▶ Your objective: Restate word for word the entries below, starting with the line with "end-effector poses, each" and continuing through the line with "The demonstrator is". Include both of those lines and no others.

▶ Stored entries:
= = = = =

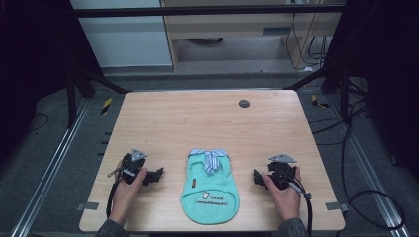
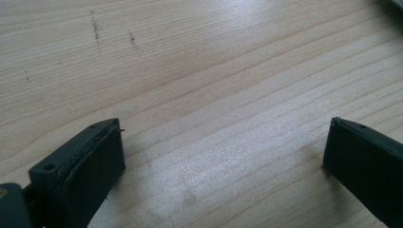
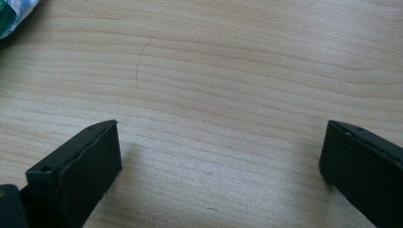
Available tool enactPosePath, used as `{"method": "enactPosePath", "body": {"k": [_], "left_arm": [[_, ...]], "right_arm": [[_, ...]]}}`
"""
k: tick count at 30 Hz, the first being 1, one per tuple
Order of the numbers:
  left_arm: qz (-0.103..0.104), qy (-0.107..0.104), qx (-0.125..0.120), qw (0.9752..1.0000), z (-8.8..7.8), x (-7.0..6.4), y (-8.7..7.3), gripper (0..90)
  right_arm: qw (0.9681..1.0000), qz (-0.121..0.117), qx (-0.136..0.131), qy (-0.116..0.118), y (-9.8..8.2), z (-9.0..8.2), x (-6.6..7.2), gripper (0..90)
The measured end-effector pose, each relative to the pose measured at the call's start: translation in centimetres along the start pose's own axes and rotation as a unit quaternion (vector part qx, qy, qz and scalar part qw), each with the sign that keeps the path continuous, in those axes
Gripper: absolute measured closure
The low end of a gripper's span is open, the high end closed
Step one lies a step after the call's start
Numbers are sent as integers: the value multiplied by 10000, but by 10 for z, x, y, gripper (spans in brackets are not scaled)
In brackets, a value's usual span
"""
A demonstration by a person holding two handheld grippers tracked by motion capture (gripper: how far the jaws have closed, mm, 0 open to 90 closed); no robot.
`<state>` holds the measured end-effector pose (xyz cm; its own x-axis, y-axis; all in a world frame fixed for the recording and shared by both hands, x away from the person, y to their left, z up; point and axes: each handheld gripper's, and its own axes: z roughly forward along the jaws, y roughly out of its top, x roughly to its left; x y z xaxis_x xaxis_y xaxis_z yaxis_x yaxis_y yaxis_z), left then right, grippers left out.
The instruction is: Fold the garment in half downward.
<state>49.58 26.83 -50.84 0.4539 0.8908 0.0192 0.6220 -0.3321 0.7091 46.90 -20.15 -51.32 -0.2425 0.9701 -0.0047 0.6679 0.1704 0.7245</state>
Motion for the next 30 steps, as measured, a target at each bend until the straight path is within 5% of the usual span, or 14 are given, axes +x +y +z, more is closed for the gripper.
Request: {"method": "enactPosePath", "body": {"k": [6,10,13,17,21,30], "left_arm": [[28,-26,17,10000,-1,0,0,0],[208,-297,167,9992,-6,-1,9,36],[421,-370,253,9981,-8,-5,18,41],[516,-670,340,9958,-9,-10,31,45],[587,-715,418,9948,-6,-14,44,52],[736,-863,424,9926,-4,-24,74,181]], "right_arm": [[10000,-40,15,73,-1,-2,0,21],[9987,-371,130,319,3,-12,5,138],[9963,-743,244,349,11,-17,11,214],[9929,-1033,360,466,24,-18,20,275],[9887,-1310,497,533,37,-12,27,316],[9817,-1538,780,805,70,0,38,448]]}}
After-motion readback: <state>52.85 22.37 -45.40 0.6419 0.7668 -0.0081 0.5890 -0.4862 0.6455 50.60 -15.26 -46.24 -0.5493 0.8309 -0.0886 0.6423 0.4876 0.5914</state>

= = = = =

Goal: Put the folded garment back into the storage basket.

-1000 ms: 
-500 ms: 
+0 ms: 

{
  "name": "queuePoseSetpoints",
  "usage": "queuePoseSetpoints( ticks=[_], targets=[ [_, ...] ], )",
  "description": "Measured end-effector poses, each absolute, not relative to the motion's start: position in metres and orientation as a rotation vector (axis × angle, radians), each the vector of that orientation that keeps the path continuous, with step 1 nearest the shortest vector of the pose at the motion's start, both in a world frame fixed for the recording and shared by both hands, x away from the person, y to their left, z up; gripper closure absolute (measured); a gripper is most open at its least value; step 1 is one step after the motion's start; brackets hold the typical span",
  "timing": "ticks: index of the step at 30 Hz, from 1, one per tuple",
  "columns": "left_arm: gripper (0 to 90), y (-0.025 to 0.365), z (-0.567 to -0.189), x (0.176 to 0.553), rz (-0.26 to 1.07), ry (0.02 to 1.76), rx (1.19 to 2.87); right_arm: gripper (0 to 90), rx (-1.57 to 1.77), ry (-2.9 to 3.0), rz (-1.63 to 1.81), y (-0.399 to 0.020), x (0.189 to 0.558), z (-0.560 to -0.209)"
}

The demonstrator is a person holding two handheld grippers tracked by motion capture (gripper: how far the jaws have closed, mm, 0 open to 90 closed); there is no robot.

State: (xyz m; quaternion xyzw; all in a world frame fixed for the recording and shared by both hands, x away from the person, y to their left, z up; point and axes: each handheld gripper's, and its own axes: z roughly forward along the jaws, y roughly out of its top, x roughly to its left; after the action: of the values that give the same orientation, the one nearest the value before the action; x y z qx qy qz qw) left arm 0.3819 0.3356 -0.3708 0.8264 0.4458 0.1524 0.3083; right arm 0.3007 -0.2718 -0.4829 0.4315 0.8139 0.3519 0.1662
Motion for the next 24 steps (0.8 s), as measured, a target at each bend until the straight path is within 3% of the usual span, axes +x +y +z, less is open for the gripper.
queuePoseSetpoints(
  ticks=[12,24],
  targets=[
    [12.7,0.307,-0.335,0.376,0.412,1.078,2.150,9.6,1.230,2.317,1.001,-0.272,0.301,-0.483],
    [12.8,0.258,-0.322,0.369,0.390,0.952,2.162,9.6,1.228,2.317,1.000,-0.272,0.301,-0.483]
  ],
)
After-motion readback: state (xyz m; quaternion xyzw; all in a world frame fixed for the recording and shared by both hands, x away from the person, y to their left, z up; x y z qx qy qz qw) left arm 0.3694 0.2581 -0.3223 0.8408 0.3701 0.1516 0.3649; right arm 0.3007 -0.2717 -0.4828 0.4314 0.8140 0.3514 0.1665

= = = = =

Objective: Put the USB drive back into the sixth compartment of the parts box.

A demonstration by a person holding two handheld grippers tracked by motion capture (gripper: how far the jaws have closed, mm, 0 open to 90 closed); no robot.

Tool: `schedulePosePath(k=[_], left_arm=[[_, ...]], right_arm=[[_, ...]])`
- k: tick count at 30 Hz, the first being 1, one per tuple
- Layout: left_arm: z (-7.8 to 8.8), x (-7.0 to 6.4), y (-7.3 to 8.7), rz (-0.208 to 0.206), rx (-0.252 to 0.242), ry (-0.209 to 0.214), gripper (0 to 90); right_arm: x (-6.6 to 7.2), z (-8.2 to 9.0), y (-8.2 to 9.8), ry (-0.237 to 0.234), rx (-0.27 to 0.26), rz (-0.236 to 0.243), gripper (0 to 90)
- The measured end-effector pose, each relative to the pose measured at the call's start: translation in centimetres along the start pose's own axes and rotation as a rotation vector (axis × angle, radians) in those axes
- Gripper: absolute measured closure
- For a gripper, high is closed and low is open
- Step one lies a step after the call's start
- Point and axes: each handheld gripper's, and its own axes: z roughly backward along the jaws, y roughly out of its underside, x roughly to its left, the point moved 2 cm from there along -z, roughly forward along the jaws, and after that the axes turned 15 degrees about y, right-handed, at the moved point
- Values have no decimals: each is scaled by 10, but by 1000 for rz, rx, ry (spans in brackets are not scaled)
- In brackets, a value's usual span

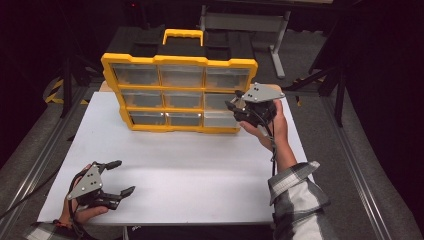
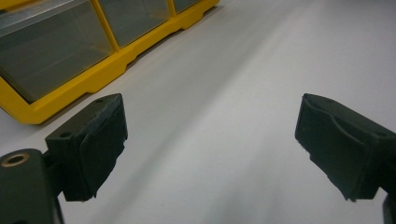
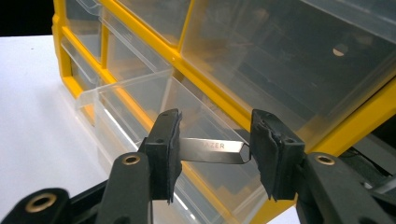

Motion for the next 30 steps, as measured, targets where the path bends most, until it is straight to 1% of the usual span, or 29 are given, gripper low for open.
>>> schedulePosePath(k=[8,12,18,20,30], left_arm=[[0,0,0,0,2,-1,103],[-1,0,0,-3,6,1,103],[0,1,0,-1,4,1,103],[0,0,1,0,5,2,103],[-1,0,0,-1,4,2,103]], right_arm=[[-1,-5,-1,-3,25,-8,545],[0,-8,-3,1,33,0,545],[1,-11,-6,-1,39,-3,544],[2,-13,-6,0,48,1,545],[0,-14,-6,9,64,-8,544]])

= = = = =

▶ Answer to this problem:
  "description": "Measured end-effector poses, each absolute, not relative to the motion's start: position in metres and orientation as a rotation vector (axis × angle, radians), each the vector of that orientation that keeps the path continuous, with step 1 nearest the shortest vector of the pose at the motion's start, both in a world frame fixed for the recording and shared by both hands, x away from the person, y to their left, z up; gripper closure absolute (measured); a gripper is most open at its least value; step 1 is one step after the motion's start; brackets hold the typical span",
  "timing": "ticks: index of the step at 30 Hz, from 1, one per tuple",
  "columns": "left_arm: gripper (0 to 90), y (-0.025 to 0.365), z (-0.567 to -0.189), x (0.176 to 0.553), rz (-0.26 to 1.07), ry (0.02 to 1.76), rx (1.19 to 2.87); right_arm: gripper (0 to 90), rx (-1.57 to 1.77), ry (-2.9 to 3.0), rz (-1.63 to 1.81), y (-0.399 to 0.020), x (0.189 to 0.558), z (-0.560 to -0.209)"
}

The demonstrator is a person holding two handheld grippers tracked by motion capture (gripper: how far the jaws have closed, mm, 0 open to 90 closed); there is no robot.

The requested output has now been given in full.